[What you will do]
Every record below needs to be retyped exactly as it appears.

Records drawn from a dataset
__________________________________________________
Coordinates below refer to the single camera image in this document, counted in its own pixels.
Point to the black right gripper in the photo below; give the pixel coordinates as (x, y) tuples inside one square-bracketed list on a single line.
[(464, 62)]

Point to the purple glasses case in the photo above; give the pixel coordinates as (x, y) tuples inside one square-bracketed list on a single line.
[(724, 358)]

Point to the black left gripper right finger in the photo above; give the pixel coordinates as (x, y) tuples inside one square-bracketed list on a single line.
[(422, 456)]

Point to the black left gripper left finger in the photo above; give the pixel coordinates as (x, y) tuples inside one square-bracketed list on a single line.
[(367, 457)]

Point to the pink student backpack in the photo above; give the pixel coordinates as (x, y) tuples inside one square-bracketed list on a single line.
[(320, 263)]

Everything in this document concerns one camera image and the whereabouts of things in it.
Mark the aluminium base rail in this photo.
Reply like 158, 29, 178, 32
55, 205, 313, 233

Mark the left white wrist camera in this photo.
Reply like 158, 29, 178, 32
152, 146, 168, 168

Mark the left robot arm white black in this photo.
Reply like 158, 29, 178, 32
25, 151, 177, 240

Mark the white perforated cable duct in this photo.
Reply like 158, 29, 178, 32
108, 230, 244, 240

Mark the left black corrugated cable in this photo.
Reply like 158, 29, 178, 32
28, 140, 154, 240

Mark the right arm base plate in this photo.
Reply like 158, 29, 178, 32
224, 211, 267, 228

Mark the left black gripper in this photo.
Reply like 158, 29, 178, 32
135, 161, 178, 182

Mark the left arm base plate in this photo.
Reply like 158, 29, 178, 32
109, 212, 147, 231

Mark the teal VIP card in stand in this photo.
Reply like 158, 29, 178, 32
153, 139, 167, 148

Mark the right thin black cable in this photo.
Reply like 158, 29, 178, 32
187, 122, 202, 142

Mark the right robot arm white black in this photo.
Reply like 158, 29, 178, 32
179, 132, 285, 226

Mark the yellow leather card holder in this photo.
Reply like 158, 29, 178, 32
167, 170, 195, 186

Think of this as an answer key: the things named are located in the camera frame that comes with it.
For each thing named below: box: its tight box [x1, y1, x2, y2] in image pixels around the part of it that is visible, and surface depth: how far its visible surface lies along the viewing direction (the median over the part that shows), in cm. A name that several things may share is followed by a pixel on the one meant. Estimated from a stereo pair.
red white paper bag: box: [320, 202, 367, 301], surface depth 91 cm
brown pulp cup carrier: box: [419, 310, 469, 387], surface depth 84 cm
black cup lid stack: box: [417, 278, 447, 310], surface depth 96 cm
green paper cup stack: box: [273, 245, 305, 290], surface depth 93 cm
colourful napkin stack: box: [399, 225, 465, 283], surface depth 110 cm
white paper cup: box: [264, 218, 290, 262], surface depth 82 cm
__________________________________________________
[Task answer]
Coordinates below refer to the single camera image in this document, counted in its own pixels.
Point to the black right gripper in the photo below; give the pixel coordinates as (x, y) tuples inside one square-bracketed list on a single line.
[(464, 62)]

Point to the purple glasses case in the photo above; give the pixel coordinates as (x, y) tuples inside one square-bracketed list on a single line.
[(724, 358)]

Point to the black left gripper right finger in the photo above; give the pixel coordinates as (x, y) tuples inside one square-bracketed list on a single line.
[(422, 456)]

Point to the black left gripper left finger in the photo above; give the pixel coordinates as (x, y) tuples inside one square-bracketed list on a single line.
[(367, 457)]

Point to the pink student backpack in the photo above; give the pixel coordinates as (x, y) tuples inside one square-bracketed list on a single line.
[(320, 263)]

Everything in this document concerns one camera image and the whereabouts of things in it.
Mark the aluminium base rail in this photo.
Reply like 158, 29, 178, 32
55, 205, 313, 233

Mark the left white wrist camera in this photo.
Reply like 158, 29, 178, 32
152, 146, 168, 168

Mark the left robot arm white black in this photo.
Reply like 158, 29, 178, 32
25, 151, 177, 240

Mark the white perforated cable duct in this photo.
Reply like 158, 29, 178, 32
108, 230, 244, 240

Mark the left black corrugated cable in this photo.
Reply like 158, 29, 178, 32
28, 140, 154, 240

Mark the right arm base plate in this photo.
Reply like 158, 29, 178, 32
224, 211, 267, 228

Mark the left black gripper in this photo.
Reply like 158, 29, 178, 32
135, 161, 178, 182

Mark the left arm base plate in this photo.
Reply like 158, 29, 178, 32
109, 212, 147, 231

Mark the teal VIP card in stand in this photo.
Reply like 158, 29, 178, 32
153, 139, 167, 148

Mark the right thin black cable in this photo.
Reply like 158, 29, 178, 32
187, 122, 202, 142

Mark the right robot arm white black in this photo.
Reply like 158, 29, 178, 32
179, 132, 285, 226

Mark the yellow leather card holder in this photo.
Reply like 158, 29, 178, 32
167, 170, 195, 186

Think of this as an answer key: the things named are located in the camera frame that comes with it.
For each thing named below: box: its tight box [x1, y1, x2, y2] in image pixels around the part of it that is visible, and surface depth: how far its visible surface lies along the viewing direction (the median over the part that shows), in cm. A name that several things may share is followed by a pixel on the one meant. Estimated from a stereo pair.
red white paper bag: box: [320, 202, 367, 301], surface depth 91 cm
brown pulp cup carrier: box: [419, 310, 469, 387], surface depth 84 cm
black cup lid stack: box: [417, 278, 447, 310], surface depth 96 cm
green paper cup stack: box: [273, 245, 305, 290], surface depth 93 cm
colourful napkin stack: box: [399, 225, 465, 283], surface depth 110 cm
white paper cup: box: [264, 218, 290, 262], surface depth 82 cm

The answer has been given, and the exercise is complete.